Sir William shook his head. “Not at all, Commander. The Templar Treasure is not the Order’s worldly wealth. Those are two different things. I saw the same four chests that were shipped out from the siege of Acre, and as closely as I could calculate, they contained the same bone-crunching weight they owned formerly.”
St. Valéry looked directly at the younger knight and posed the question foremost in his mind. “What do they hold? Did you ever learn?”
Sir William smiled. “You know I am bound by oath to tell no one anything on that subject, Sir Charles. Even so, I know no more than you.”
St. Valéry nodded. “Of course. And yet neither I nor my dear friend Arnold, God rest his soul, after our lifetimes of service, ever set eyes on the Treasure, whereas you have been entrusted with its safety twice now.”
“Not quite, Admiral. I have accompanied the Treasure twice and seen the chests containing it on both occasions. But the responsibility for its safety on the first occasion lay with our late Master Tibauld Gaudin. His was the charge to bear it northward to safety from Acre to Sidon. I merely sailed with him.”
“But this time the charge is yours. How did you transport it here?”
“Under heavy escort. I told you the Master had been planning ever since he first heard of this plot. He summoned me to Paris as soon as he received the first warning, and at the same time he began assembling a substantial force for the duty of protecting the Treasure.”
St. Valéry sat forward intently. “Substantial? How many?”
“Five score, a hundred of our brotherhood, fully equipped and supplied: horses, armor, weapons, squires, grooms, smiths, everything.”
“A hundred knights? Where did you find so many at one time?”
“In one place, you mean? We didn’t. Forty of the hundred are knights, Admiral. The remaining three score are sergeants, and the force was summoned in secrecy from all across the country. Master de Molay sent out the word a month ago for volunteers to assemble immediately, but discreetly and in small numbers, at several gathering points, and from those points they made their way to the forest of Fontainebleau, where my brother Kenneth was waiting to marshal them. Tam and I joined Kenneth in the forest and recovered the Treasure, and once our expected men were all assembled, we led them here to the coast by routes that kept us hidden from hostile eyes.”

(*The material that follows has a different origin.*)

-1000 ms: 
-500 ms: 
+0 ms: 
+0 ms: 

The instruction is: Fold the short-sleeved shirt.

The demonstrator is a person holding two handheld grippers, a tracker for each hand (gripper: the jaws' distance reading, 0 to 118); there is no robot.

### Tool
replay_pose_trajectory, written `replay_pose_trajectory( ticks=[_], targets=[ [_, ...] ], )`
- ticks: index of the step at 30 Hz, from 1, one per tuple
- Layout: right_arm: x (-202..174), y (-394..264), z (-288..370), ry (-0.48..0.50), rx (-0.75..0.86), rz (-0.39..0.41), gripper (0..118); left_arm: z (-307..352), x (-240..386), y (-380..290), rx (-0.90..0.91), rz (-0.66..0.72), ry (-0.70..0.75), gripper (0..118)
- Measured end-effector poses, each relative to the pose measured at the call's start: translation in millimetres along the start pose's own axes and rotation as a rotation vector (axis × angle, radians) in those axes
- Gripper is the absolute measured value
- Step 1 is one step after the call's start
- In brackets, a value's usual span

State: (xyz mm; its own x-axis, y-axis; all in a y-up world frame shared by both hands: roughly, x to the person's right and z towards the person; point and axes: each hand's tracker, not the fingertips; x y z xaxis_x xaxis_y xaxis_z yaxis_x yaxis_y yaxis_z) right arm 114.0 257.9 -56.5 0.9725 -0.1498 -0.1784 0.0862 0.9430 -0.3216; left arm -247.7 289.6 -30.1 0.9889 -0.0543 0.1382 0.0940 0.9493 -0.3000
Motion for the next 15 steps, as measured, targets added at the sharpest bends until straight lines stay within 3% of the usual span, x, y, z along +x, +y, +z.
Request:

“And the Treasure is safe now?”
“Completely, Admiral. Else I would not be here. It is safe, and my brother and his men have it secure.”
“And if they are betrayed? Such things can happen.”
Sir William Sinclair nodded. “True, they can. That is why we are here today with such appalling tidings. Treachery is bred of greed. But betrayal’s barely possible in this case. A thief would have to know in advance where the Treasure had lain hidden, in which case it would have been gone when we arrived to dig it up. Failing that, he would have to know that we have it, that we recovered it from Fontainebleau, and that we would then go where we went to hide it again. We scarce knew that ourselves until the last possible moment.”
“I see. And what will become of your hundred brethren should events come to pass as predicted tomorrow?”
“They will escape to fight another day.”
“On my galleys.” St. Valéry’s voice was wry. “Sufficient of them to transport a hundred armed men and their mounts.”
“Aye, and all their gear, grooms, and smiths, together with the Templar Treasure. Of course, Admiral. Those are the Master’s specific instructions.”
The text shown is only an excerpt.